** Work task **
Each line in the records below, from the one that contains "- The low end" to the one that contains "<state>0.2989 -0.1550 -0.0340", should be reproduced exactly, the first and last included.

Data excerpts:
'''
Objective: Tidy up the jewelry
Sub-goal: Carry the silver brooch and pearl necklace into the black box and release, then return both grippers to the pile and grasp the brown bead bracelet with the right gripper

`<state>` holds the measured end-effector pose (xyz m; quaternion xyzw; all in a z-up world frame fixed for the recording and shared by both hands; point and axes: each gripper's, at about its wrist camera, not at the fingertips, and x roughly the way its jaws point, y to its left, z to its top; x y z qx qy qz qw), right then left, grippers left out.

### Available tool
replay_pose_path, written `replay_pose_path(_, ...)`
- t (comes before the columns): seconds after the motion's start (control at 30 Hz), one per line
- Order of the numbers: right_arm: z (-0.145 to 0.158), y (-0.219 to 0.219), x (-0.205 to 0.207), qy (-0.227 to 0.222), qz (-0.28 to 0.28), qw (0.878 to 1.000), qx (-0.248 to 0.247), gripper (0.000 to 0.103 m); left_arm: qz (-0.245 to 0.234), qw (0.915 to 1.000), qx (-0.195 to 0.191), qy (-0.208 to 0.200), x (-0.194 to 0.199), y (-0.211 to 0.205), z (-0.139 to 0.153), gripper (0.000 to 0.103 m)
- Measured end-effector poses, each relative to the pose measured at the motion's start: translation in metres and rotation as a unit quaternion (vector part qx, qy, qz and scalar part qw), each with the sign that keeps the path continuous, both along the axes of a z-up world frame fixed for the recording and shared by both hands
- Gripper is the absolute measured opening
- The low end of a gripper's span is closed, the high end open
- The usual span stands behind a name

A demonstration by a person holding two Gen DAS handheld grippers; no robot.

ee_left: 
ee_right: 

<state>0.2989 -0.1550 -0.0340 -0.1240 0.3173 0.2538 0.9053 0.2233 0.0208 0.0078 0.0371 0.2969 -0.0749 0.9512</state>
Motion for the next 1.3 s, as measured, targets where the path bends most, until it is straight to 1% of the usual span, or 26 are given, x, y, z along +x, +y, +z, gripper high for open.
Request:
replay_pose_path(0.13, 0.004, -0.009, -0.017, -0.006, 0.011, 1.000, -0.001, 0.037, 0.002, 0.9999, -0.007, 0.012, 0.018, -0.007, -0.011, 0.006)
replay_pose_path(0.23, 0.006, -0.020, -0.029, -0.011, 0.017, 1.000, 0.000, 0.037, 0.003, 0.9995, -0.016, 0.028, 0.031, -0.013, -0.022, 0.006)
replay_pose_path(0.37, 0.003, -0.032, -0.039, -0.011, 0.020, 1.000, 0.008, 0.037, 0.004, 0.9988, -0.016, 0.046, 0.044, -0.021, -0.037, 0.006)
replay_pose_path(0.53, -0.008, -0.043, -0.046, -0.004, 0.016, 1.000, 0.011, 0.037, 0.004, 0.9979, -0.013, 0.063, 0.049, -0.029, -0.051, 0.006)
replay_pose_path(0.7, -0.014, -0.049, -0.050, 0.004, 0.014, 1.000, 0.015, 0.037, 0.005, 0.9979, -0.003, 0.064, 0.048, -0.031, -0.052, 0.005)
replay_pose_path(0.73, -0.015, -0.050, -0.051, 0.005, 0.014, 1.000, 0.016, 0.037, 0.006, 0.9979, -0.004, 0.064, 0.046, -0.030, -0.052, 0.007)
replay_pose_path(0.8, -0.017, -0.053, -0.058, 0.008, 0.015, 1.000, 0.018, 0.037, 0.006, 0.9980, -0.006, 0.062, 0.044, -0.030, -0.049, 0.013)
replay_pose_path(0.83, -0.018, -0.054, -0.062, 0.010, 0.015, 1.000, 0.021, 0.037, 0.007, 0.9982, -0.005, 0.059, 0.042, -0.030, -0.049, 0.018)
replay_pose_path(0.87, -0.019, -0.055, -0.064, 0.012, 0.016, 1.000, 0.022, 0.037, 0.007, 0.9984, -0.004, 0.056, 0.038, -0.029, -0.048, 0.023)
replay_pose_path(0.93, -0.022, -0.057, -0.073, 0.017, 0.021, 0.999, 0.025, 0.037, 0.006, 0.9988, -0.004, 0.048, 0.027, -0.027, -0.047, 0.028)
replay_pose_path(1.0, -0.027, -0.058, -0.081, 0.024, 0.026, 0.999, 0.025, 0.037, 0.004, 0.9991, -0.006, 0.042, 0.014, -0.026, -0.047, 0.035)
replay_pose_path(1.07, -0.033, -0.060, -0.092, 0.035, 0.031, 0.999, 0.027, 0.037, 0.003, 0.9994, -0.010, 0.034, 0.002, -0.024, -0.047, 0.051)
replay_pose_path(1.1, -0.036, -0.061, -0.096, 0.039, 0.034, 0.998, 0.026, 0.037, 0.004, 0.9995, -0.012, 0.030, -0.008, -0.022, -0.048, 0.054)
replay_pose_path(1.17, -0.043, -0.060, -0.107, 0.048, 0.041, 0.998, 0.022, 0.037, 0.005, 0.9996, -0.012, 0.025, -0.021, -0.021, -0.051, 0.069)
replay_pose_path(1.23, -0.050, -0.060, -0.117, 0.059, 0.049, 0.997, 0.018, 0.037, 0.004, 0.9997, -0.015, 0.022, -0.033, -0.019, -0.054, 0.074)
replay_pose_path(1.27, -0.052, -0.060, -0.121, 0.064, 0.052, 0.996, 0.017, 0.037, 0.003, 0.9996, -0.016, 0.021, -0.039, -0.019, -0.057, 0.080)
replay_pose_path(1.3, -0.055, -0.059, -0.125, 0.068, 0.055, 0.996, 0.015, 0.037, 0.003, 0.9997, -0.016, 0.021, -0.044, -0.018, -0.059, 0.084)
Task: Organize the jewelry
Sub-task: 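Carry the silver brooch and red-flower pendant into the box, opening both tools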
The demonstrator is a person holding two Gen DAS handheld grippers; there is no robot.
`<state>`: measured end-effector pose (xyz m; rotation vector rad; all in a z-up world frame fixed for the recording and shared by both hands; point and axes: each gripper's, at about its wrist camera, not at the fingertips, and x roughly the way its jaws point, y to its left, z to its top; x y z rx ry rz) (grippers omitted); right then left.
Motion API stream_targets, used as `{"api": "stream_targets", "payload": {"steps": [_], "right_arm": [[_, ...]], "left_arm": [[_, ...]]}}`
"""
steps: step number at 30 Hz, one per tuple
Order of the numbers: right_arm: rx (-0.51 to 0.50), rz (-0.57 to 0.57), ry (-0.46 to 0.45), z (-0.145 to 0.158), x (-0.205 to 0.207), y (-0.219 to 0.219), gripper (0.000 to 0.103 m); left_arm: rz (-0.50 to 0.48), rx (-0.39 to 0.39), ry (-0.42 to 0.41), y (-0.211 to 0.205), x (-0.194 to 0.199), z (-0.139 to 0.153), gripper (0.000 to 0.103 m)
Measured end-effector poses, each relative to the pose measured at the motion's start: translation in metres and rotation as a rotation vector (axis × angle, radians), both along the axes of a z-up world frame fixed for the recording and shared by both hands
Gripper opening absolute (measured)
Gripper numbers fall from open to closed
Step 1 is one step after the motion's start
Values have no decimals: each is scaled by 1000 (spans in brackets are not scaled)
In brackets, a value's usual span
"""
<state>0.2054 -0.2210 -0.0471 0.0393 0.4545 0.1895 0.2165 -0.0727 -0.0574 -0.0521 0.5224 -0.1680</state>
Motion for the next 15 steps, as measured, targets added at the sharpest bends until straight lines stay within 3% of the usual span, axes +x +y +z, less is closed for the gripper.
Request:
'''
** Output of the exercise **
- The low end of a gripper's span is closed, the high end open
- The usual span stands behind a name

A demonstration by a person holding two Gen DAS handheld grippers; no robot.

ee_left: 
ee_right: 

<state>0.2989 -0.1550 -0.0340 -0.1240 0.3173 0.2538 0.9053 0.2233 0.0208 0.0078 0.0371 0.2969 -0.0749 0.9512</state>

This exercise has no more to it.